# [Task details]
Nothing but the lines from the one containing "A thing is named, a" through the last line of the entries should appear in the output, each verbatim.
-- Opening Marker --
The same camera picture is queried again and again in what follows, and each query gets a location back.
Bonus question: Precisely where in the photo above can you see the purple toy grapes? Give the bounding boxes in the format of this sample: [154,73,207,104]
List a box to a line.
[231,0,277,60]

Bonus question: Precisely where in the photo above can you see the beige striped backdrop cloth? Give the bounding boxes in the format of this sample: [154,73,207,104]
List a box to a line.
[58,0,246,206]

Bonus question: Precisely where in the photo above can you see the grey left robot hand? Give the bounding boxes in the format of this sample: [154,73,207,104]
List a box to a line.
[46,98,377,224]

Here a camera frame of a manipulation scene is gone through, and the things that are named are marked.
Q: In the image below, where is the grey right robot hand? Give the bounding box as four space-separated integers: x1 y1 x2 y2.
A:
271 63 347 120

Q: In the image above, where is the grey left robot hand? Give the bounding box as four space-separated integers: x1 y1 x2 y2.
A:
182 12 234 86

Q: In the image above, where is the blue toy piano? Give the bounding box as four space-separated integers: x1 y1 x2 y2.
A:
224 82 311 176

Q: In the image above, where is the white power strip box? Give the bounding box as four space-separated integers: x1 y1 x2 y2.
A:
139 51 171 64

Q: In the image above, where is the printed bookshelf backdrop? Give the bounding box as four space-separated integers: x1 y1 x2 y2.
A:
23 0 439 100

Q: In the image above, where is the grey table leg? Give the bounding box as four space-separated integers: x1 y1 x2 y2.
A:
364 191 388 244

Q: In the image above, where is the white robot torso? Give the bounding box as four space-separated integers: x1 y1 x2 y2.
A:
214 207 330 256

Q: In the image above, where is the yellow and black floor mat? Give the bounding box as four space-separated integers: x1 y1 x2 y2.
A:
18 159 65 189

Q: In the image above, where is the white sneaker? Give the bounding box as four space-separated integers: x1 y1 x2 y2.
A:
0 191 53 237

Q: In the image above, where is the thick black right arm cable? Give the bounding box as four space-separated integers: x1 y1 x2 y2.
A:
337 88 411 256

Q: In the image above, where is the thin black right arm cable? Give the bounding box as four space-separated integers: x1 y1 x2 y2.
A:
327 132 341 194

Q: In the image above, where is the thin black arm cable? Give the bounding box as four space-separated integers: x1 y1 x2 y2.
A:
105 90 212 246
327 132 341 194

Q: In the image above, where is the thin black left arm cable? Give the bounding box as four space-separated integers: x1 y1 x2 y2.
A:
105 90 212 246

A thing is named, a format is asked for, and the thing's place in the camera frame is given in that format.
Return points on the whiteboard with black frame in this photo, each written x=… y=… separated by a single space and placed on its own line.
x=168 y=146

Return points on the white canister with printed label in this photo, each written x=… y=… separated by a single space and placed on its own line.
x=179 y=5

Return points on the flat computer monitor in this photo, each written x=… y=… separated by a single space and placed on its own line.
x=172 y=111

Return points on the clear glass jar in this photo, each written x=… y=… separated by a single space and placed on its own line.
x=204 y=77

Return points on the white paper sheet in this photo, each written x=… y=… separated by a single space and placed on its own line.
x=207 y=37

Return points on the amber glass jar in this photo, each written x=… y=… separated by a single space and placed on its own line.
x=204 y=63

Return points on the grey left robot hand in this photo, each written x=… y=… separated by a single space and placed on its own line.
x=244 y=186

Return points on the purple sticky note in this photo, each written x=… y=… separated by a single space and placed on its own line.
-- Closing Marker --
# [Task result]
A thing is named, a format is asked for, and the thing's place in the camera frame is given in that format.
Return points on the whiteboard with black frame in this photo, each written x=… y=… separated by a single space and placed on its own line.
x=168 y=146

Return points on the white canister with printed label in this photo, each written x=… y=… separated by a single space and placed on its own line.
x=179 y=5

Return points on the flat computer monitor in this photo, each written x=… y=… separated by a single space and placed on its own line.
x=172 y=111

Return points on the clear glass jar in this photo, each written x=… y=… separated by a single space and placed on its own line.
x=204 y=77

Return points on the white paper sheet in this photo, each written x=… y=… separated by a single space and placed on its own line.
x=207 y=37

Return points on the amber glass jar in this photo, each written x=… y=… separated by a single space and placed on its own line.
x=204 y=63

Return points on the grey left robot hand in this photo, each written x=… y=… separated by a single space and placed on its own line.
x=244 y=186

Return points on the purple sticky note in this photo, each written x=… y=… separated by a single space and placed on its own line.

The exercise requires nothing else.